Quote Originally Posted by Hanna View Post
Maybe that's the secret of how to win a war against America - just deprive her of loo paper...
ROFL! Look, I know that toilet paper isn't a very big deal -- as a 10-year-old, I went on two-week Boy Scout campouts in rural Turkey (it was a joint American/Turkish scouting program); I was also in the Boy Scouts in Japan; I've done youth hostels, I've done wilderness trips, I know how to wipe my butt with newspaper or Sears catalog pages or oak leaves.

At the same time, however, lots of people are more picky than I am about what they wipe their butt with. If you want to attract wealthy 55-year-old foreign tourists who'll spend a lot of money in restaurants and fine hotels, rather than 20-year-olds who plan to stay in cheap youth hostels, it's important to pay attention to minor details like "toilet paper quality." (Remember, at least part of the rationalization for spending so much money on Sochi is that the facilities would continue to generate revenue from international tourism long after the Olympic games were over.)

Initially they are jumping back and forth between the civil war in Russia and the 1930s as if it was the same period. This appears to be a fairly recent documentary but it's worthy of the cold war, in its exaggerated one-sidedness.
I don't at all agree with Hanna's characterization of the documentary -- of COURSE a movie about mass graves filled with executed victims is going to use "dramatic" music (whaddaya expect, Khachaturian's "Sabre Dance"?), and but I "Liked" her comment anyway because of her point about the documentary's recentness.

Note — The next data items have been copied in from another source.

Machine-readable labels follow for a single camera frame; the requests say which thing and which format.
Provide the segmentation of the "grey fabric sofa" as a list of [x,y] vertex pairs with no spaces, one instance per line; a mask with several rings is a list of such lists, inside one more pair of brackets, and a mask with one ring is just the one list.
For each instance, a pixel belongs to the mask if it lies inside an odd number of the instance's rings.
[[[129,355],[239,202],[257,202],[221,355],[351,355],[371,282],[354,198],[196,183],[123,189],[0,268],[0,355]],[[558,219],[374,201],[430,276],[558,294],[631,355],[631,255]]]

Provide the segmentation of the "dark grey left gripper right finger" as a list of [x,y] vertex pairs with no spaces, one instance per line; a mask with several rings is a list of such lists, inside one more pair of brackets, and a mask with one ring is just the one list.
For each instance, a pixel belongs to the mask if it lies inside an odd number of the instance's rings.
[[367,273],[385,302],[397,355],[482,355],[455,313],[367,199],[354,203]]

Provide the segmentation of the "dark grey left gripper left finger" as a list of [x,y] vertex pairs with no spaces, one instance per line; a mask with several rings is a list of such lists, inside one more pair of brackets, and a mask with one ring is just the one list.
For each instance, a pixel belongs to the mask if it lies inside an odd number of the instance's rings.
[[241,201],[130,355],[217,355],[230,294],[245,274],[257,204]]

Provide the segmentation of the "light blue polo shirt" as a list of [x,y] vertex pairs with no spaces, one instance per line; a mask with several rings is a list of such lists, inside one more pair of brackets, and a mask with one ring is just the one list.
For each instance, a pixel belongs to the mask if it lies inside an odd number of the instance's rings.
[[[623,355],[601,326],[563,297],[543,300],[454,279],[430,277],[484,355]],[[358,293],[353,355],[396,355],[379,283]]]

(There's nothing wrong with this kind of "one sided" documentary as a sort of antidote to the rosy-colored, pro-Soviet apologetics of liars like Walter Duranty, or as an eye-opener for extremely naive viewers who think that "Communism is just like sharing cookies in kindergarten". But people who already know that Stalin had blood on his hands deserve a more balanced look that is just as honest about the bloody brutality of Tsarist society and other problems that the USSR was trying to solve.)